Les génisses sont sur aire paillée et les vaches en logettes. L’élevage produit donc du fumier et du lisier. Le fumier est épandu avant le labour et le semis des céréales. Le lisier va en priorité sur les prairies. 5 à 6 tonnes d’engrais sont achetées pour fertiliser les prairies difficilement mécanisables.
Avec ce système, l’élevage n’achète que des minéraux, un peu d’aliments pour les veaux, de la paille, et parfois un peu de maïs. Les vaches ne sont pas poussées et produisent 4 200 l de lait par an. « Je pense que l’achat de concentré ne serait pas payé par le lait supplémentaire », estime Alexandre. L’objectif de dégager trois revenus est atteint.

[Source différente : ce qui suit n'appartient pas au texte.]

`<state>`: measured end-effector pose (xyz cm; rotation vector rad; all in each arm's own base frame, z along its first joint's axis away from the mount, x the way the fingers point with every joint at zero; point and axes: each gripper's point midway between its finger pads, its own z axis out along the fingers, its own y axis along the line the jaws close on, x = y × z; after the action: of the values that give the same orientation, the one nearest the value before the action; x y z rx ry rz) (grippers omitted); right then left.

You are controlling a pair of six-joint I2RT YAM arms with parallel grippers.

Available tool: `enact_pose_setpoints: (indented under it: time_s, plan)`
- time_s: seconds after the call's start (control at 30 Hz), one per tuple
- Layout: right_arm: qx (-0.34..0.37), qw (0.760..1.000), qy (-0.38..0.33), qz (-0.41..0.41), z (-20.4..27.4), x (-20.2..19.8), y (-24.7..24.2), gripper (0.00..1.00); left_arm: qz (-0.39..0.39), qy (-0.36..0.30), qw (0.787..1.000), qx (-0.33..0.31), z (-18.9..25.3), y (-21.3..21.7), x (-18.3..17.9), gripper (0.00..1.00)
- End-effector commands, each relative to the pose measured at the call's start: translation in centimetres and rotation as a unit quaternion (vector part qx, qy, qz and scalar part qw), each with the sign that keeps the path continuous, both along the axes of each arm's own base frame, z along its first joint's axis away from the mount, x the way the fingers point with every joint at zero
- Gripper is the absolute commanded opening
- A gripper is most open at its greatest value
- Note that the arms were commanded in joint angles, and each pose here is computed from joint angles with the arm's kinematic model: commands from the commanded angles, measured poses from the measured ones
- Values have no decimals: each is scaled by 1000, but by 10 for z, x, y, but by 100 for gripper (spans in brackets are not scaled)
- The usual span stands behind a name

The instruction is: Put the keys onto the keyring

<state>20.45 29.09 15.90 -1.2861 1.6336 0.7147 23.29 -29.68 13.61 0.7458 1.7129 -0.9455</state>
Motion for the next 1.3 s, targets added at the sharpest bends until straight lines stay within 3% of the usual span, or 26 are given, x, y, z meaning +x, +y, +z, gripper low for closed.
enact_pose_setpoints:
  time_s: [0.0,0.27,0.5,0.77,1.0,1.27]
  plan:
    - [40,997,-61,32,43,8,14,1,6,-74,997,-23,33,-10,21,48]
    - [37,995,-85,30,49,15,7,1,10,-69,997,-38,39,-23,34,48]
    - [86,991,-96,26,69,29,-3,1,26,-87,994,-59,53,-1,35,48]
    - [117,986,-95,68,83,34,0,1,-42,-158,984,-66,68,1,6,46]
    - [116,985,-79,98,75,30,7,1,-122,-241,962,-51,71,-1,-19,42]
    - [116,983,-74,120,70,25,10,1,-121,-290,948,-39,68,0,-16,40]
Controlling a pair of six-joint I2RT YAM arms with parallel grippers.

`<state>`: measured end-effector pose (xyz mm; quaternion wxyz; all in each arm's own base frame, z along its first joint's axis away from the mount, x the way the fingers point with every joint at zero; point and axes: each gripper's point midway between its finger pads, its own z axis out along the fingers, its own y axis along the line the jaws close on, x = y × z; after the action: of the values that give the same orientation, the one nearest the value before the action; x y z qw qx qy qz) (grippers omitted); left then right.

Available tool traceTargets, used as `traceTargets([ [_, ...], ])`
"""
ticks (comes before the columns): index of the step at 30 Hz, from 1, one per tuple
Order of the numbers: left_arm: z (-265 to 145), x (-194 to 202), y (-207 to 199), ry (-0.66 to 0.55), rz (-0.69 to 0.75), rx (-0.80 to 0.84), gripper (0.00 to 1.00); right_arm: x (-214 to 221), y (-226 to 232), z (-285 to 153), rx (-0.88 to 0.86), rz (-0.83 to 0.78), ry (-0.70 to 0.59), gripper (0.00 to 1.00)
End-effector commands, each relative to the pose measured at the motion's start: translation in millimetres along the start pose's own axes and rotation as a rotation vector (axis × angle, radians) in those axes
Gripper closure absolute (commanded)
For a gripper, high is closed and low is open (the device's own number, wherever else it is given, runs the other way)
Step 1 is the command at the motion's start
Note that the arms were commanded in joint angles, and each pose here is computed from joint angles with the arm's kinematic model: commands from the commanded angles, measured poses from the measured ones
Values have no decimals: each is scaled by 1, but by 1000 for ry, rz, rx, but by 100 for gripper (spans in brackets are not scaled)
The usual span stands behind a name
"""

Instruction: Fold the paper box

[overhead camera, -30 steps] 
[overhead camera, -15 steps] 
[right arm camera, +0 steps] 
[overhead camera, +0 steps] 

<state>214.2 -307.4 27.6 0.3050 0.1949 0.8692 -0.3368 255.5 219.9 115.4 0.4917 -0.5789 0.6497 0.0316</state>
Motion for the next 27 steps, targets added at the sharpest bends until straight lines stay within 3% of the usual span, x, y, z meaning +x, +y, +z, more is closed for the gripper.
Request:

Obtenir l’AOP pour le bleu du Queyras
Cependant, l’éleveur pense que la valorisation du lait pourrait être meilleure. Il n’existe aucune AOP laitière dans le département mais un projet est en cours. « Nous espérons l’obtenir pour le bleu du Queyras, un fromage doux et crémeux, ce qui est rare pour un bleu. » Le projet a débuté en 2017 et concerne six fromageries du département, trois coopératives et trois privées, qui transforment entre 800 000 l et 3 Ml de lait par an. Les éleveurs qui transforment leur lait pourront aussi y prétendre. Au total, 60 fermes pourraient en bénéficier. La zone retenue couvre le Champsaur et le nord des Hautes-Alpes. Le cahier des charges interdit l’ensilage et l’enrubannage et retient trois races : la tarentaise, l’abondance et la montbéliarde. La démarche est soutenue par le Département et par la chambre d’agriculture, qui se charge notamment du travail administratif. Le dossier a été déposé à l’Inao et devrait passer en commission cet automne en vue d’une labellisation en AOC, reconnue en France. Ce n’est que dans un deuxième temps que viendra le label européen AOP. Très impliqué dans le projet, Alexandre estime qu’il faudra encore deux ou trois ans avant d’aboutir.

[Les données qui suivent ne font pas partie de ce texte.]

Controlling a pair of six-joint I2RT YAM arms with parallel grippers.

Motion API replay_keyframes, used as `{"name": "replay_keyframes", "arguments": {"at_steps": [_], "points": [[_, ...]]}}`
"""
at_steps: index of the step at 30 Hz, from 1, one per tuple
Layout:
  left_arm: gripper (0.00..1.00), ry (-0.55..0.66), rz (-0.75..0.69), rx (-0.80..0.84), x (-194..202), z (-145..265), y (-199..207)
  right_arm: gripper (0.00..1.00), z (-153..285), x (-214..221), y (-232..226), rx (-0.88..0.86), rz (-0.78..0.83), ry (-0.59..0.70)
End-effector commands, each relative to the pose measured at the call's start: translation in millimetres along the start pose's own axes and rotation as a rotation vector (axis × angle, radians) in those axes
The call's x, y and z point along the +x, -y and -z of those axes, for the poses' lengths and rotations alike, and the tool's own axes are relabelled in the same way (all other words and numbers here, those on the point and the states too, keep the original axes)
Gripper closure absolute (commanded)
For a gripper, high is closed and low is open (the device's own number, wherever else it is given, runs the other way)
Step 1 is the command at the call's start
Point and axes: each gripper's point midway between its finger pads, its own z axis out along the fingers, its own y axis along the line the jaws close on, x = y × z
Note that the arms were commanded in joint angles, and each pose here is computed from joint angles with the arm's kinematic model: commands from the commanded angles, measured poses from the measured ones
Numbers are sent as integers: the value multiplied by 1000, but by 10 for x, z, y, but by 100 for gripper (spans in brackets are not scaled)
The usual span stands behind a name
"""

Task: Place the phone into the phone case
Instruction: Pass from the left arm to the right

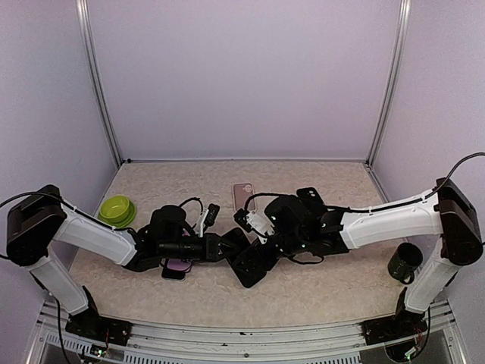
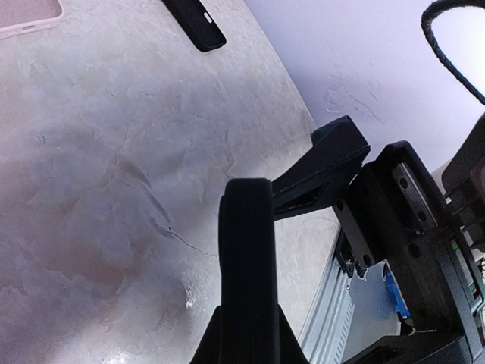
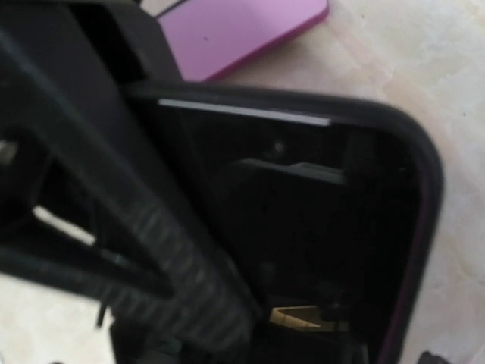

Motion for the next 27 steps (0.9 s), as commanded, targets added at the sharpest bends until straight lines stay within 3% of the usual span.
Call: {"name": "replay_keyframes", "arguments": {"at_steps": [1, 27], "points": [[100, 69, -18, 58, -221, -39, 240, 0, -70, -65, 32, 64, -2, -3], [100, 112, 13, 18, -296, -4, 162, 0, -230, -63, 75, 129, -33, -25]]}}
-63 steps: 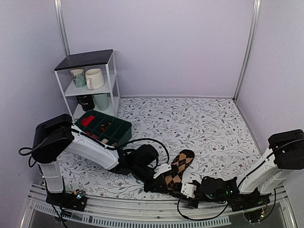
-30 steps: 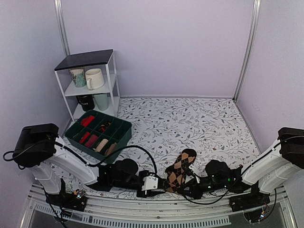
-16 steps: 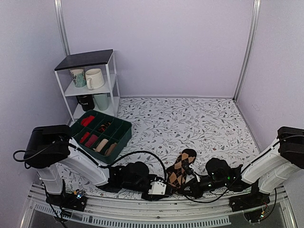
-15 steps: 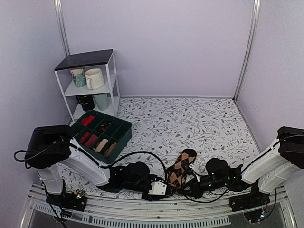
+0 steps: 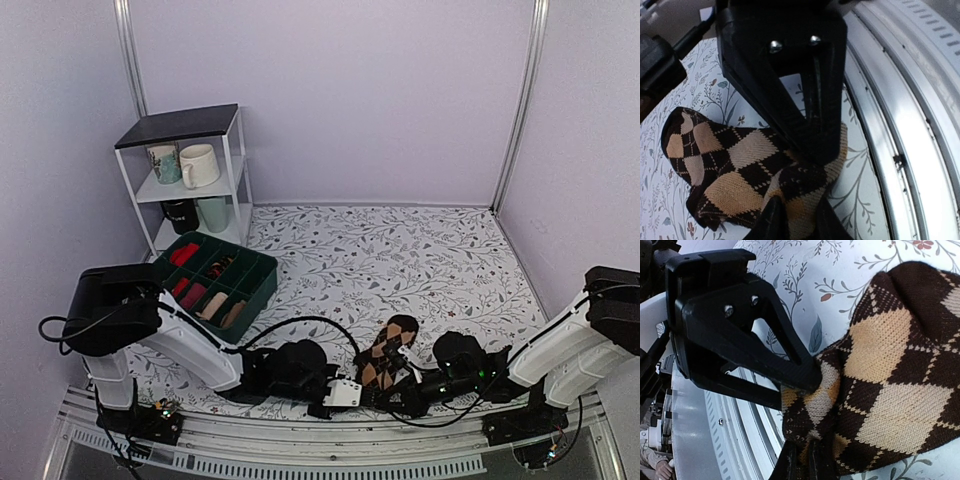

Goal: Roll the socks
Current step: Roll the sock at the center of the board.

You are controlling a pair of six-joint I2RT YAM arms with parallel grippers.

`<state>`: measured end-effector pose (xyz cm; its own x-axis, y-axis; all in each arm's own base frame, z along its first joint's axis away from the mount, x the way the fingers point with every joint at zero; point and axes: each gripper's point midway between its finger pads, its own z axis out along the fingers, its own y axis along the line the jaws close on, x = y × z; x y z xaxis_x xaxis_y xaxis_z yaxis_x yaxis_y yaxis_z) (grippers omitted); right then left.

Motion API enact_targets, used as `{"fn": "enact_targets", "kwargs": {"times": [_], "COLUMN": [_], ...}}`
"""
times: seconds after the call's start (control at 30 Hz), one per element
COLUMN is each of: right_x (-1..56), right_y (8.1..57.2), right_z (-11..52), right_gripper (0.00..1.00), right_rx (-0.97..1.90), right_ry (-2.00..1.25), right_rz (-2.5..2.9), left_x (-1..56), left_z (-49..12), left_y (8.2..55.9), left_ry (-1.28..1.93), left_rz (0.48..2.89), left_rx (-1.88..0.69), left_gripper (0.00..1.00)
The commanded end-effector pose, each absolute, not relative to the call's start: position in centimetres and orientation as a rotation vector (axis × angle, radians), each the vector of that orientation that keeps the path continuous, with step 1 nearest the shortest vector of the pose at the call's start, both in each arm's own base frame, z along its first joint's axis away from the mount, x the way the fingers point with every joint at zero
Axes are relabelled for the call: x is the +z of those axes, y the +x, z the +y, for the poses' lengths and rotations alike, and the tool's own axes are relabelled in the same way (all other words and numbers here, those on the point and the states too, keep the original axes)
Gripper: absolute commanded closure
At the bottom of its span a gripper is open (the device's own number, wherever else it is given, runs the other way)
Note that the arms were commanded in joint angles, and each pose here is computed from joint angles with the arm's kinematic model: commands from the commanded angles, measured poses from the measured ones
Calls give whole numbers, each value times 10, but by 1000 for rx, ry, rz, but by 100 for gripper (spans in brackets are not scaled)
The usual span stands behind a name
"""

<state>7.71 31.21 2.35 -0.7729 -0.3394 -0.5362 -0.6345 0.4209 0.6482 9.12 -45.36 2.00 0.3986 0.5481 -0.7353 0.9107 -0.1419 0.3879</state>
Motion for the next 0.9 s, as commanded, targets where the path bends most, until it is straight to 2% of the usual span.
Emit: {"fn": "enact_targets", "kwargs": {"times": [0.0, 0.1, 0.13, 0.3, 0.4, 0.6, 0.87], "right_x": [-13, -10, -9, 14, 46, 83, 66], "right_y": [56, 57, 60, 93, 111, 117, 107], "right_z": [281, 283, 284, 280, 276, 272, 283], "right_gripper": [100, 100, 100, 66, 59, 52, 51], "right_rx": [1174, 1169, 1157, 991, 965, 990, 954], "right_ry": [-889, -895, -887, -806, -760, -812, -946], "right_rz": [2574, 2565, 2561, 2446, 2284, 2000, 1959], "left_x": [-28, -27, -28, -19, -17, -33, -64], "left_z": [-434, -432, -431, -417, -402, -381, -364], "left_y": [83, 81, 80, 77, 77, 67, 60], "left_ry": [1955, 1961, 1971, 1956, 1912, 1889, 1882], "left_rz": [1383, 1398, 1409, 1572, 1765, 2133, 2435], "left_rx": [-493, -516, -519, -589, -630, -675, -721], "left_gripper": [82, 100, 100, 100, 100, 100, 100]}}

L’enjeu est important pour la filière laitière des Hautes-Alpes. Après avoir fortement baissé, la production est stabilisée autour de 17-18 Ml de lait par an. Le manque de rentabilité en a découragé beaucoup. La valorisation n’est pas à la hauteur des coûts de production depuis longtemps. Un meilleur prix du lait pourrait donner envie à des jeunes de s’installer. Car, aujourd’hui, les vocations sont rares et les difficultés nombreuses.
Le tourisme accroît la pression foncière
Le manque persistant de rentabilité a freiné les investissements et la plupart des fermes à reprendre exigent de gros travaux d’aménagement. Surtout, dans cette région très touristique en hiver comme en été, la pression foncière est très forte et la concurrence fait monter les prix des corps de ferme.

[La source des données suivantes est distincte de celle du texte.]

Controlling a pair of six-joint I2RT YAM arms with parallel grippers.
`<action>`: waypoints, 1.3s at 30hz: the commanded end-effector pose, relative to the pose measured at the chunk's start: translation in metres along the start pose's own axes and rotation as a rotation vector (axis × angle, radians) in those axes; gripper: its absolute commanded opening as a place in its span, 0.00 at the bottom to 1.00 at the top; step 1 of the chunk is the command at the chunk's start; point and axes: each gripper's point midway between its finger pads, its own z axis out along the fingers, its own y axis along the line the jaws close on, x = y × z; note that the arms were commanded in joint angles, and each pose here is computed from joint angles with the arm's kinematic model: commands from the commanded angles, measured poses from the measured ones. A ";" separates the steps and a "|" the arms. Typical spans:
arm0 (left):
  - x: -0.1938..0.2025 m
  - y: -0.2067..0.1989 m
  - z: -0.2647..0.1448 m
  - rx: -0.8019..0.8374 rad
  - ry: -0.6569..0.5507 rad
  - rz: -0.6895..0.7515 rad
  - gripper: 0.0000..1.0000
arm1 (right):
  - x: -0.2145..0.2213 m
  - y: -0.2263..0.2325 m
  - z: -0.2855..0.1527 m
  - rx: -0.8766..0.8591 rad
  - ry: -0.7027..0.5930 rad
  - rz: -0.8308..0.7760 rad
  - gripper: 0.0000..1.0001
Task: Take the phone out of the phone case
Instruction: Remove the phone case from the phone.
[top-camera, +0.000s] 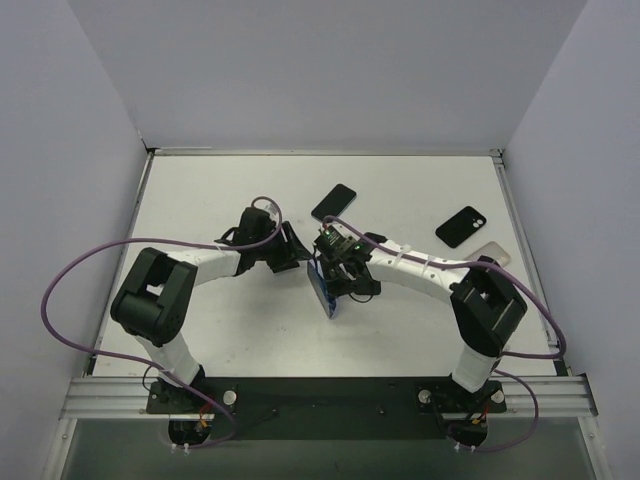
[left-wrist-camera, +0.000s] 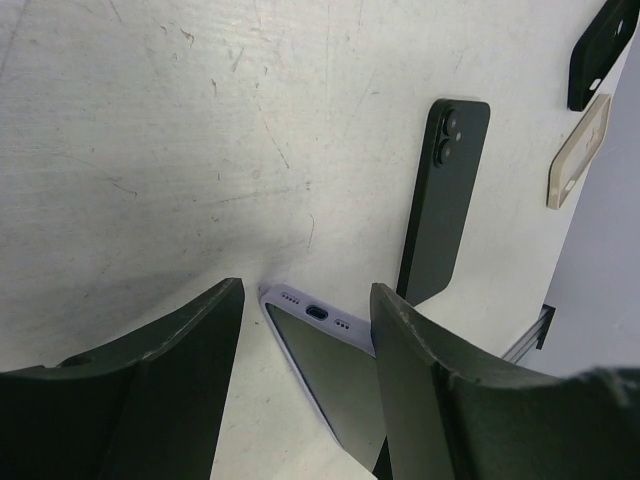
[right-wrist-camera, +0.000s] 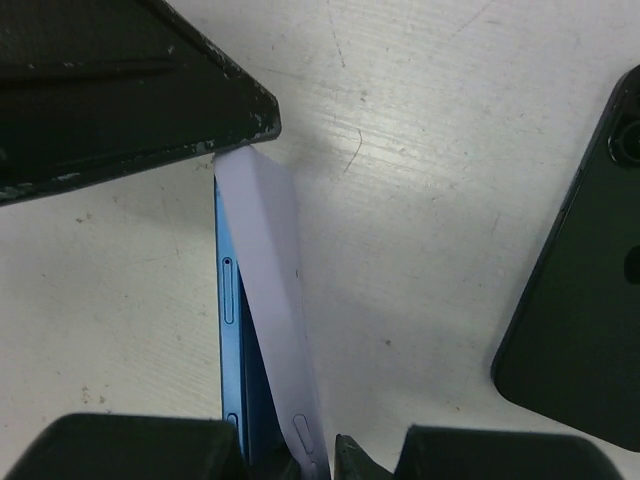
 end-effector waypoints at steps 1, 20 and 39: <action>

« Il s’agit d’un véritable défi, affirme Alexandre. Avec l’AOP, les fabrications vont se développer, il faudra du lait pour répondre. » Actuellement, 200 tonnes de bleu du Queyras sont fabriquées, contre 40 il y a sept ans. L’objectif est de monter à 350-400 t/an pour couvrir tous les frais liés à l’AOP (cotisations, contrôle des éleveurs et des fromageries, etc.) et gagner de la rentabilité.
Ce projet d’AOP est mené de concert avec celui d’obtention d’une IGP.
L’ensemble devrait redonner une dynamique à une production laitière de montagne.